**What is required:** Would you repeat the whole listing exactly, pictures excluded?

**Records shown:**

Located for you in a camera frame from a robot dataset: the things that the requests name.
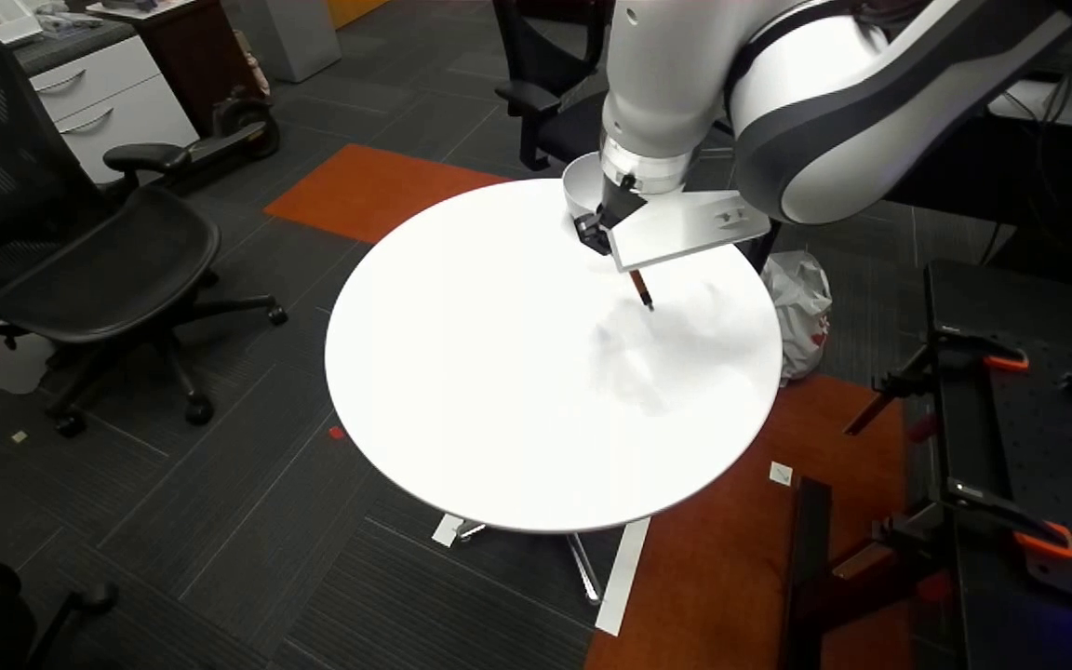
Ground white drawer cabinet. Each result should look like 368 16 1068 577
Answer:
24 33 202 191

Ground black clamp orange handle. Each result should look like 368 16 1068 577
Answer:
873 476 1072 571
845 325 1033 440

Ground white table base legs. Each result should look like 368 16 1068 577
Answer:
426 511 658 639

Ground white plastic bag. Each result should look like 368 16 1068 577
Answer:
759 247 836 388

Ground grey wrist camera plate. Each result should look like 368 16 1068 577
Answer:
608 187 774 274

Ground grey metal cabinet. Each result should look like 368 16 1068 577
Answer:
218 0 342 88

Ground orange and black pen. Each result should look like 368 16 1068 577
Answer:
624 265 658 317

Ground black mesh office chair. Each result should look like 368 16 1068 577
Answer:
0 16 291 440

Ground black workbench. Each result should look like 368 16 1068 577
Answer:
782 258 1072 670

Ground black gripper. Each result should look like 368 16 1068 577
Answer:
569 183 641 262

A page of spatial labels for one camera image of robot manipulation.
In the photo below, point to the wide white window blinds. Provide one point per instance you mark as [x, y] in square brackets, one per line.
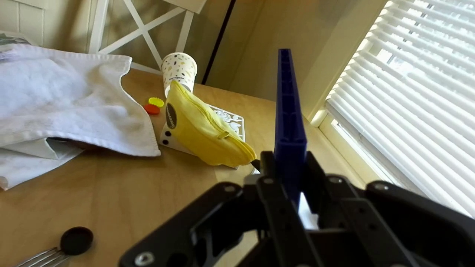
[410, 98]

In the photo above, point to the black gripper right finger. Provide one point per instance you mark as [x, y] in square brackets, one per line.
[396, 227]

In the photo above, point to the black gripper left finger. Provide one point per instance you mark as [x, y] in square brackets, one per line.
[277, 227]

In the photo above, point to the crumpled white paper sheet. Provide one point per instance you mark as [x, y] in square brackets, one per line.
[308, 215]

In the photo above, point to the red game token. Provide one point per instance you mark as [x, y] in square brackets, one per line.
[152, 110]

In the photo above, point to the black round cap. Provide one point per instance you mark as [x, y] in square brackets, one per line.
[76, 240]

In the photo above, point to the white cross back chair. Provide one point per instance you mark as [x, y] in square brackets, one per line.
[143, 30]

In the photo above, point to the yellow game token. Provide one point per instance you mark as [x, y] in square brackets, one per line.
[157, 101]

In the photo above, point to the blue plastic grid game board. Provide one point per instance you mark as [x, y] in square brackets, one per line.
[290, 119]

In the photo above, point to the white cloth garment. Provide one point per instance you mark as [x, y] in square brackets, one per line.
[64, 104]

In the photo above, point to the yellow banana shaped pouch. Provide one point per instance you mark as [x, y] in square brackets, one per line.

**Finished exercise:**
Located for you in a camera frame from a robot dataset: the things that the requests name.
Ground white drawer cabinet. Each result should look like 368 16 1068 577
Answer:
24 33 202 191

Ground black clamp orange handle. Each result should look like 368 16 1068 577
Answer:
873 476 1072 571
845 325 1033 440

Ground white table base legs. Each result should look like 368 16 1068 577
Answer:
426 511 658 639

Ground white plastic bag. Each result should look like 368 16 1068 577
Answer:
759 247 836 388

Ground grey wrist camera plate. Each result should look like 368 16 1068 577
Answer:
608 187 774 274

Ground grey metal cabinet. Each result should look like 368 16 1068 577
Answer:
218 0 342 88

Ground orange and black pen. Each result should look like 368 16 1068 577
Answer:
624 265 658 317

Ground black mesh office chair. Each result should look like 368 16 1068 577
Answer:
0 16 291 440

Ground black workbench. Each result should look like 368 16 1068 577
Answer:
782 258 1072 670

Ground black gripper. Each result should look like 368 16 1068 577
Answer:
569 183 641 262

A page of spatial labels for one camera image of robot manipulation.
In the photo below, point to the wide white window blinds. Provide one point per instance you mark as [x, y] in square brackets, one per line.
[410, 98]

In the photo above, point to the black gripper right finger. Provide one point per instance you mark as [x, y] in square brackets, one per line.
[396, 227]

In the photo above, point to the black gripper left finger. Provide one point per instance you mark as [x, y] in square brackets, one per line.
[277, 227]

In the photo above, point to the crumpled white paper sheet. Provide one point per instance you mark as [x, y] in square brackets, one per line.
[308, 215]

In the photo above, point to the red game token. Provide one point per instance you mark as [x, y] in square brackets, one per line.
[152, 110]

In the photo above, point to the black round cap. Provide one point per instance you mark as [x, y] in square brackets, one per line.
[76, 240]

In the photo above, point to the white cross back chair. Provide one point per instance you mark as [x, y] in square brackets, one per line.
[143, 30]

In the photo above, point to the yellow game token. Provide one point per instance you mark as [x, y] in square brackets, one per line.
[157, 101]

In the photo above, point to the blue plastic grid game board. Provide one point per instance you mark as [x, y] in square brackets, one per line.
[290, 119]

In the photo above, point to the white cloth garment. Provide one point per instance you mark as [x, y] in square brackets, one per line.
[64, 104]

In the photo above, point to the yellow banana shaped pouch. Provide one point per instance you mark as [x, y] in square brackets, one per line.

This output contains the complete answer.